⟨

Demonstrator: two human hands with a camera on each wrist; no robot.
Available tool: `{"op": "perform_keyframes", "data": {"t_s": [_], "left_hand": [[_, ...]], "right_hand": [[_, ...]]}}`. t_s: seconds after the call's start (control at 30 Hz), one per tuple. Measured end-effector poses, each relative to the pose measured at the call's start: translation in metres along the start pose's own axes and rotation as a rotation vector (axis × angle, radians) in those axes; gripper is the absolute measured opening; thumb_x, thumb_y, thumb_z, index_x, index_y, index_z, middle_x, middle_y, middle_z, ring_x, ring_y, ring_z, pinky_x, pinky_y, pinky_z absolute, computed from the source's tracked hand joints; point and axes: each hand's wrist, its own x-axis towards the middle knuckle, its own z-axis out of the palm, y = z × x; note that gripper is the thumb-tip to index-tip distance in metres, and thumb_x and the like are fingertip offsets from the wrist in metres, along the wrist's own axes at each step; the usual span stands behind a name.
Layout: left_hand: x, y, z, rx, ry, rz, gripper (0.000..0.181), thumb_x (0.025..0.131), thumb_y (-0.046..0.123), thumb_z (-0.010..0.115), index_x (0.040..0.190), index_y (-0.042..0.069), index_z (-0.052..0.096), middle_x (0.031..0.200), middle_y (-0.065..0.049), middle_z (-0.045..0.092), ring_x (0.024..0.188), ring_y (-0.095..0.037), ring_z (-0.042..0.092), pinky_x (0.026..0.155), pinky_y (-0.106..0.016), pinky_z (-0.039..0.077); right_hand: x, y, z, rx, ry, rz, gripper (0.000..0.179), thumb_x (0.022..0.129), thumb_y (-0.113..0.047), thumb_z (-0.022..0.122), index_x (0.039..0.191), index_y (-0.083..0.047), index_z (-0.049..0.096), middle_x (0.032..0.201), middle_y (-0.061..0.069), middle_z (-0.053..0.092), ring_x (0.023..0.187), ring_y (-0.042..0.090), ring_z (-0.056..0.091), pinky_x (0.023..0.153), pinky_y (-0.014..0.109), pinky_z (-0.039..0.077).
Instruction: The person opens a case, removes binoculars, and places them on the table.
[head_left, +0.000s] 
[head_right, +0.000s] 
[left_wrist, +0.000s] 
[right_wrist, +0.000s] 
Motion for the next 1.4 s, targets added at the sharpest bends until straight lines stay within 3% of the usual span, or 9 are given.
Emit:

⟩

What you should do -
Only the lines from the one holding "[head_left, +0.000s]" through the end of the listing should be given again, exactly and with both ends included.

Answer space -
[head_left, +0.000s] 
[head_right, +0.000s] 
[left_wrist, +0.000s] 
[right_wrist, +0.000s] 
Motion for the next 1.4 s, targets added at the sharpest bends until straight lines stay within 3% of the usual span, or 9 are given.
Emit:

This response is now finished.